Chestnut Fresh Cooking Tips
CAUTION: Before using ANY cooking method, with a sharp knife, FIRST score the chestnuts. Make a long penetrating line, slicing across their fat middle. The cut MUST go through their shell and pellicle to allow proper cooking. Otherwise, cooking un-scored chestnuts will burst and splatter all over, possibly causing injury. The taste of raw fresh uncooked chestnuts, without the outer soft shell and inner pellicle (a paper thin covering right next to the yellow kernel, should have the consistency of an uncooked carrot or potato. When cooked, the kernel will soften. If the chestnut is undercooked, the outside of the chestnut will be soft and the inside will be hard. If overcooked, the chestnut will dry out and harden.
Chestnut Conventional Oven Roasting: At 300-325 degrees F. (experiment with your oven) bake for about 15-20 minutes to produce this form of roasted chestnut. To help keep moisture in when using this cooking method, place a small pan of water in the oven. When done, remove the nut kernels with a small fork and eat as is, or if you wish, dip each in butter or olive oil, and salt to taste.

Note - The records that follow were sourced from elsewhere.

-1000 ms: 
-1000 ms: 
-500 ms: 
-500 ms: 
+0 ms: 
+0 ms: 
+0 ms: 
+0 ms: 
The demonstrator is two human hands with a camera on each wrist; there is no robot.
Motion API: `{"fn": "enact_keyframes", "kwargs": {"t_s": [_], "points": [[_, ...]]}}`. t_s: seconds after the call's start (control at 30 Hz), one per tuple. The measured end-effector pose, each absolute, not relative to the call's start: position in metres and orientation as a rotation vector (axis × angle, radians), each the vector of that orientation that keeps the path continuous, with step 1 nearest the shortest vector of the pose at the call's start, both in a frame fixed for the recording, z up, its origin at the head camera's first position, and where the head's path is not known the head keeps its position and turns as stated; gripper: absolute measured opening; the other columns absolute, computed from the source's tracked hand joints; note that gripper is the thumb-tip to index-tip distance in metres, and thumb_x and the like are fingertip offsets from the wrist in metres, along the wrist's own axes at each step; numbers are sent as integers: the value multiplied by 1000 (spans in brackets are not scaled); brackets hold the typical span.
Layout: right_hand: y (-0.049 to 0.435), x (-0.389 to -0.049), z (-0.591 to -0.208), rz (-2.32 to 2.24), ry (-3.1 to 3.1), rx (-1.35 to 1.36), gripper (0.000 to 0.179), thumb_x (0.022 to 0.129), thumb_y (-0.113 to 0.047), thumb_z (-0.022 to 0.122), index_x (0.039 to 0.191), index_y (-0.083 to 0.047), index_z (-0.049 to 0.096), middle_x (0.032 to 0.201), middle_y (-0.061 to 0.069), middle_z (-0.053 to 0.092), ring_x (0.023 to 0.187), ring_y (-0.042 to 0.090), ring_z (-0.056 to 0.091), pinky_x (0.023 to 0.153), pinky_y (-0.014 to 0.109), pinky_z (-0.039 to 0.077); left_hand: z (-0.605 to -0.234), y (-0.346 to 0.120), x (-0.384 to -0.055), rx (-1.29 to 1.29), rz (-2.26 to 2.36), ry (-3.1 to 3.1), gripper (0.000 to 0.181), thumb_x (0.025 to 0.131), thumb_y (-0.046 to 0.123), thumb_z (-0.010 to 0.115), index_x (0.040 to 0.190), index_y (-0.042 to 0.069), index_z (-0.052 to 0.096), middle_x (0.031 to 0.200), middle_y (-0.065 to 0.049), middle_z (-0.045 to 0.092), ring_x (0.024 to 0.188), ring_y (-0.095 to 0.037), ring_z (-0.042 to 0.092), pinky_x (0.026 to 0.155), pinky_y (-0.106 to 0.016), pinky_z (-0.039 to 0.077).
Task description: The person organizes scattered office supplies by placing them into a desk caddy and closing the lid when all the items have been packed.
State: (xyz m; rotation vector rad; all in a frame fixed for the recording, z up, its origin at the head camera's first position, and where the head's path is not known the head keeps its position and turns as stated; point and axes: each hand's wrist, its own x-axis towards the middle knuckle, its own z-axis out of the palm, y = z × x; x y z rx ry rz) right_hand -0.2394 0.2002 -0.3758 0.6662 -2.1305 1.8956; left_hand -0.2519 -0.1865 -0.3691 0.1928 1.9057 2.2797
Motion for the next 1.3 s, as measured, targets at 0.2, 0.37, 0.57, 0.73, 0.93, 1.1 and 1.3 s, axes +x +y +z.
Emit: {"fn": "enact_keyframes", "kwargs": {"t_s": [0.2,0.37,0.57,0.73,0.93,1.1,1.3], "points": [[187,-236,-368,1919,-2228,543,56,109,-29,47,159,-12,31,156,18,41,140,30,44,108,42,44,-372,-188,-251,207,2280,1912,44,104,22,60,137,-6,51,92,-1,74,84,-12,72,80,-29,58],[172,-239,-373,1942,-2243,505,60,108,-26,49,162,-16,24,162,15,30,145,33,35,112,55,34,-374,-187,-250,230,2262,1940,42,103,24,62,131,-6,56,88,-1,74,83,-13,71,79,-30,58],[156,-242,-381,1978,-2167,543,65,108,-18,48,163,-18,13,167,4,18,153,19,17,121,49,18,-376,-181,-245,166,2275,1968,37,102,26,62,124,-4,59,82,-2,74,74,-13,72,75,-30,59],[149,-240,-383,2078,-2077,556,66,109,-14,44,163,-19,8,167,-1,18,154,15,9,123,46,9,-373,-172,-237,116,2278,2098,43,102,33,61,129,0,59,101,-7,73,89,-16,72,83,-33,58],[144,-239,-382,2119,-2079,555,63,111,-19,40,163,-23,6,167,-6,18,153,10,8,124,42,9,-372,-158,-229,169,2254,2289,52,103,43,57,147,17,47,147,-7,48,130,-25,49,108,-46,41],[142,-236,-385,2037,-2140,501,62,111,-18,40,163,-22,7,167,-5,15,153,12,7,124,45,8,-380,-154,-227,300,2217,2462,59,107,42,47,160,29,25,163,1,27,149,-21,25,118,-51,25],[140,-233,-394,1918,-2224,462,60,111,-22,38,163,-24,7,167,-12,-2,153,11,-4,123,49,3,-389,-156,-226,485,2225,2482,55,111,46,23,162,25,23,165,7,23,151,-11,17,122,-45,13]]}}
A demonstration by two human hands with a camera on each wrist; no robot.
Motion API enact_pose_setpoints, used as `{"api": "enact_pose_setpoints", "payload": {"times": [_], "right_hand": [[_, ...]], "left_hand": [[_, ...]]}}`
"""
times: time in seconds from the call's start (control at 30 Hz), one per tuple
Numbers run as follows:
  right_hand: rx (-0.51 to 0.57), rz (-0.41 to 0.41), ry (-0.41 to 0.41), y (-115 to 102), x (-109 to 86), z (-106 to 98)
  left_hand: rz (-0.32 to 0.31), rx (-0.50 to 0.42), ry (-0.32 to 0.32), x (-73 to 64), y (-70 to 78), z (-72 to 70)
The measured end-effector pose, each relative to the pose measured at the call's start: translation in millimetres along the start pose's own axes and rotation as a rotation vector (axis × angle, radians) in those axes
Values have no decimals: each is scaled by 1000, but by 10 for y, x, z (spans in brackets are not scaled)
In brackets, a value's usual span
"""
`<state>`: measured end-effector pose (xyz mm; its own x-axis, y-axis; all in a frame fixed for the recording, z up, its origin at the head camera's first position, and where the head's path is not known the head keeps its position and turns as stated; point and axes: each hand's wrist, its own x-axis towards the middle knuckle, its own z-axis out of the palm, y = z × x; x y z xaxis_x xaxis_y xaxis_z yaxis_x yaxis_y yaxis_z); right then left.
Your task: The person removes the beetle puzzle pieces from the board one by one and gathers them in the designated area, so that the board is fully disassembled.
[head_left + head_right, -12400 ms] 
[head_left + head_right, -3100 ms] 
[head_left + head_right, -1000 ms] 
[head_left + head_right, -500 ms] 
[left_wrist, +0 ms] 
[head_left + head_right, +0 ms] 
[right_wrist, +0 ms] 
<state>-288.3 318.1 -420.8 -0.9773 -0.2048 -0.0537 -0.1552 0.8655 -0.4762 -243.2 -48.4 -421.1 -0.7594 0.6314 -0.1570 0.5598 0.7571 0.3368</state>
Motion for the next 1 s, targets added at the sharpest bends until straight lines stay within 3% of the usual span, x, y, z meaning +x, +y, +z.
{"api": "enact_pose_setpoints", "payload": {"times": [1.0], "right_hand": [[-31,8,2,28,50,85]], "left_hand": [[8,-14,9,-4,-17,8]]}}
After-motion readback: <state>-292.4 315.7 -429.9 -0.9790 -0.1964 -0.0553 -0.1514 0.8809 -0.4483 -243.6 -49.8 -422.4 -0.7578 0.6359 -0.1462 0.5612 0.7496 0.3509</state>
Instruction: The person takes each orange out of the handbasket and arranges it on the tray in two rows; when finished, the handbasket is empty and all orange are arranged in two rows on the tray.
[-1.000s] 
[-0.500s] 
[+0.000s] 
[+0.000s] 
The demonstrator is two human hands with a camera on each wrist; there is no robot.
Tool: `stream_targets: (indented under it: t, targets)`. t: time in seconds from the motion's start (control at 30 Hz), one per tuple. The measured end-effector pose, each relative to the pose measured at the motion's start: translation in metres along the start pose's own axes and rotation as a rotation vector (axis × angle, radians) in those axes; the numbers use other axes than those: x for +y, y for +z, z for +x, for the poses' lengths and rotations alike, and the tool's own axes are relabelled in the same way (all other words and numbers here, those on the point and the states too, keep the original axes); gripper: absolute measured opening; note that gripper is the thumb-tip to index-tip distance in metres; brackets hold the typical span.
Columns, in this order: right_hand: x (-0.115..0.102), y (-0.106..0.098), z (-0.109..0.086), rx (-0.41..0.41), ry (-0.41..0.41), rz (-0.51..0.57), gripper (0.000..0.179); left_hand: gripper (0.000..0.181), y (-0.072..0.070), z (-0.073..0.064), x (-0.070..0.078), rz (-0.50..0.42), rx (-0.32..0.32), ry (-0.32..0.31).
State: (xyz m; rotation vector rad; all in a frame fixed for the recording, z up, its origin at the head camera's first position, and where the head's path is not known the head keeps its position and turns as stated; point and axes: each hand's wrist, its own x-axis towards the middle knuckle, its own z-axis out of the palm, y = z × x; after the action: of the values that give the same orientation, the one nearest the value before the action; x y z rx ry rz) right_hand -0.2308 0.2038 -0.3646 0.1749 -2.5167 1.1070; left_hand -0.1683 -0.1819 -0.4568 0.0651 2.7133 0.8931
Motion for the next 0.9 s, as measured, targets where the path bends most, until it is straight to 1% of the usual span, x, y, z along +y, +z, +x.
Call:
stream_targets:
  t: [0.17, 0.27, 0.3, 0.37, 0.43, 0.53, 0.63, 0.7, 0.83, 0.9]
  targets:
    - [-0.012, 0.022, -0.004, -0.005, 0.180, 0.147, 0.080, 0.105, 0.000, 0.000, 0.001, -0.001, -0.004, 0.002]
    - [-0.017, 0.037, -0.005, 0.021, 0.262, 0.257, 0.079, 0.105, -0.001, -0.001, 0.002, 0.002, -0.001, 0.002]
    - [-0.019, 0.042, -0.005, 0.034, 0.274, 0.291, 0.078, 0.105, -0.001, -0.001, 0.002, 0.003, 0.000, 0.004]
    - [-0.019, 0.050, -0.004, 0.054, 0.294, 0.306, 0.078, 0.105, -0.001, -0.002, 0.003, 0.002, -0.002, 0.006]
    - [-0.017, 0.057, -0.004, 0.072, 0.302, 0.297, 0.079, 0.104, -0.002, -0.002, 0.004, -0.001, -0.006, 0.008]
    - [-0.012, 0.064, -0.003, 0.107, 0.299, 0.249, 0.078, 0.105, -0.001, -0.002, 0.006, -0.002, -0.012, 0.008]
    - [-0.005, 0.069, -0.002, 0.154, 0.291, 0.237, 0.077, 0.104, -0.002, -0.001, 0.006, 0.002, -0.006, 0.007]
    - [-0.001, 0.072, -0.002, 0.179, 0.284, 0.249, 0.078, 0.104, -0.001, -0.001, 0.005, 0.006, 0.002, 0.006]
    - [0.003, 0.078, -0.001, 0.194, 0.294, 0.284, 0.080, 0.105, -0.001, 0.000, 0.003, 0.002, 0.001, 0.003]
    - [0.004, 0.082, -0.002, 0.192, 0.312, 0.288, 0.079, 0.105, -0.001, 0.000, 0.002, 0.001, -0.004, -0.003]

Chestnut Open Fire Roasting: Put fresh scored whole chestnuts over an open fire, like a campfire, or a grill. Depending on the heat source (electric, gas or coals), chestnuts should be roasted in about 15-20 minutes. The nuts will cook more evenly if they are in constant motion, either by shaking the pan, or wearing an old thick glove, and hand stirring them constantly, till roasted.
Chestnut Boiling: An easy method of cooking chestnuts. First, cut them in half with a sharp knife, or score them. Boil for 10-15 minutes. As the opening enlarges, on the scored type, or ‘smiles yellow’ at you, they are ready to be removed from the water. It’s best to take out one or two nuts at a time, and peel them out of their shell and inner pellicle. If they start to cool too much, peeling will be more difficult. The longer nuts are cooked, the more they will crumble more upon removal from their shell.